* **Task objective**
The material below holds a span beginning at the line with "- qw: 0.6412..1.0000" and ending at the line with "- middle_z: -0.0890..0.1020". Quote that span exactly, both ends included, and only that span.

* **Provided data**

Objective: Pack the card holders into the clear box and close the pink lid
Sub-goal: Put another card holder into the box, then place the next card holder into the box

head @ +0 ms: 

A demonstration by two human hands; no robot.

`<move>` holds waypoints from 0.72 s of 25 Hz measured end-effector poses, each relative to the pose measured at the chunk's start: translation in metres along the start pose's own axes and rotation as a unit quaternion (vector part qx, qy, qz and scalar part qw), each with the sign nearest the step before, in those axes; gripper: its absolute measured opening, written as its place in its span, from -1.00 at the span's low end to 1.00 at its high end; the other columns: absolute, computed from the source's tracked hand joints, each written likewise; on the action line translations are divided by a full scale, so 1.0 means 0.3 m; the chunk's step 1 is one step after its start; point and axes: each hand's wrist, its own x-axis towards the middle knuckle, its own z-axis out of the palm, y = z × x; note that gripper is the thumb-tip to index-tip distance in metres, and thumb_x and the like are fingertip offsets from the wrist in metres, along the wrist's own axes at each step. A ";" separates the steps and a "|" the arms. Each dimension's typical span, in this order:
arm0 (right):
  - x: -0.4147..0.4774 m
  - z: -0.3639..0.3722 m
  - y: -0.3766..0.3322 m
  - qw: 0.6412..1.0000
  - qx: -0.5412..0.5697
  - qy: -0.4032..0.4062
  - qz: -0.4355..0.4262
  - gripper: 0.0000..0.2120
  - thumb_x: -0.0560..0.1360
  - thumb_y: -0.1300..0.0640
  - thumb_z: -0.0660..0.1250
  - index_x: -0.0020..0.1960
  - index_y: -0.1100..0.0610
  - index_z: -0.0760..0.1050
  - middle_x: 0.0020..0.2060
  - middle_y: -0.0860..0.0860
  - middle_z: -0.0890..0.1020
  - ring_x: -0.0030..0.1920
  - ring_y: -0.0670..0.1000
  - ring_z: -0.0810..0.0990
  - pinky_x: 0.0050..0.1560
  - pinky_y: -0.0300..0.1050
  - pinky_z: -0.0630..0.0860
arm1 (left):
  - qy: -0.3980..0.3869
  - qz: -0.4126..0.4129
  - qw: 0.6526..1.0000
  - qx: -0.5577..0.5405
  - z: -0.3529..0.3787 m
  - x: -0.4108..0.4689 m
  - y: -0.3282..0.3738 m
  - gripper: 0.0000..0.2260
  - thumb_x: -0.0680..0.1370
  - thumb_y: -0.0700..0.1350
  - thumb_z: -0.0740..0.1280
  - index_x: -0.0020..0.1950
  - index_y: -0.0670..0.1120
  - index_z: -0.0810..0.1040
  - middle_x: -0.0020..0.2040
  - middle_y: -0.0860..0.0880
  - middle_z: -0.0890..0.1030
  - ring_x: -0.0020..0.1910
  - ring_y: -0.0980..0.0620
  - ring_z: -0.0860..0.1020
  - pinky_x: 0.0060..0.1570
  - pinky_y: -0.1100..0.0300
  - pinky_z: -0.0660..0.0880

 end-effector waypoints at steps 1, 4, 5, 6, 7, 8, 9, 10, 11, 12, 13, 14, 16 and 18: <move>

* **Answer for the task**
  - qw: 0.6412..1.0000
  - qx: -0.5412..0.5697
  - qy: -0.4032..0.4062
  - qz: -0.4355..0.4262
  - gripper: 0.0000..0.2120
  - thumb_x: -0.0560..0.1360
  - thumb_y: -0.1300..0.0640
  - thumb_z: -0.0660..0.1250
  - index_x: -0.0020..0.1960
  - index_y: -0.1100..0.0610
  - index_z: -0.0760..0.1050
  - middle_x: 0.0020..0.2060
  - middle_y: -0.0860..0.0860
  - middle_z: -0.0890..0.1020

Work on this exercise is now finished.